Many good questions generate some degree of opinion based on expert experience, but answers to this question will tend to be almost entirely based on opinions, rather than facts, references, or specific expertise. If this question can be reworded to fit the rules in the help center, please edit the question.

Design Patterns is not really a book you read. It's more a catalog of patterns than a book about patterns. Trying to learn about patterns from reading Design Patterns is like studying psychology (patterns of human behavior) by reading a phonebook (a catalog of people). Note: it's a good book, and a book you should own, and maybe you actually should read it … but don't do it with wrong expectations. It's not going to teach you about patterns. It is going to teach you some patterns. –  Jörg W Mittag Feb 15 '14 at 5:30
Should Clean Code – Robert C. Martin be in this list? –  SetiSeeker Feb 15 '14 at 5:38
The Pragmatic Programmer is still something I recommend to other developers. Its short, to the point, and really makes you think about your craft. The only other book I have read on your list is Code Complete. Whilst good, I do honestly think it is starting to age. Still worth the read though. –  Simon Whitehead Feb 15 '14 at 10:24
You call those classics? They have nothing on SICP. –  Euphoric Feb 15 '14 at 10:48
@Euphoric Knuth's The Art of Computer Programming is still the classicist's classic. And Brooks' The Mythical Man-Month will never go out of style. –  Ross Patterson Feb 15 '14 at 14:21

3 Answers 3

up vote 10 down vote accepted

Although Code Complete may be showing its age a little bit (I've only read the first edition), all of these books are relatively timeless.

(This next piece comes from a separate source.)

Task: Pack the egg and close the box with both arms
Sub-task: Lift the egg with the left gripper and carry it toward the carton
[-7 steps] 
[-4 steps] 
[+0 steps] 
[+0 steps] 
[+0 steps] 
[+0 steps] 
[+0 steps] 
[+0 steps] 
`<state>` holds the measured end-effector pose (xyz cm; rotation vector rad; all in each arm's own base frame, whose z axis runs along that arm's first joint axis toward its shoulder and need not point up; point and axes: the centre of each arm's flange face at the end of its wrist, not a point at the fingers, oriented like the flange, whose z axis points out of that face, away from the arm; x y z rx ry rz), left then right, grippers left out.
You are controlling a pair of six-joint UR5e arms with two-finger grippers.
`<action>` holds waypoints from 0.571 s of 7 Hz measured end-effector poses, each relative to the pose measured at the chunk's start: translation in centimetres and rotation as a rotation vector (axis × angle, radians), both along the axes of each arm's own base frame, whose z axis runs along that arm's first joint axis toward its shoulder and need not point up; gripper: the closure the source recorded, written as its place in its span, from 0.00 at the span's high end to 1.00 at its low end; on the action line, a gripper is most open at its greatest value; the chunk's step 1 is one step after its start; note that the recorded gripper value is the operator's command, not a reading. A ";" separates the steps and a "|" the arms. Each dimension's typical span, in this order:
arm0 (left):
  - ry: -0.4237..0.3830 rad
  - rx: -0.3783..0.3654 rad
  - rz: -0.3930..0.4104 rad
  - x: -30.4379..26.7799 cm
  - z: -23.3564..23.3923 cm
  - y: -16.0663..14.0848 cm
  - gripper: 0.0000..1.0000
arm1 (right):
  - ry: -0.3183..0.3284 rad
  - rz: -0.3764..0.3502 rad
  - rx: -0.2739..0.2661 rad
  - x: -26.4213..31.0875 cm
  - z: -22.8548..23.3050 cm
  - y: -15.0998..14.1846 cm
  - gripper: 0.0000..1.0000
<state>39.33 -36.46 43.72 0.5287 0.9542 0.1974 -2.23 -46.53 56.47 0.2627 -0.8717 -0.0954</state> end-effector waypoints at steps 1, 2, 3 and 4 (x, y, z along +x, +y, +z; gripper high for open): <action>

(Caveat: I don't think I've read more than an excerpt from Don't Make Me Think but thinking about usability is important if you have, well, users. I own at least some edition of all the others and I've read them at least once each, some of them not so recently).

What you learn from them may depend on the kind of software you work on and the phase of your career, so it's probably worth going back and revisiting them every two or three years.

Programming Pearls is, in a way, a book of war stories, and while the specific solutions he had for his particular problem constraints, you'll probably benefit by learning how he thought through a problem. Squeezing space and time are still problems we face as developers, though certainly the constraints we face are a lot less tight for many categories of problems. The book also covers testing and debugging topics whose details may change, but what has to be done doesn't change much.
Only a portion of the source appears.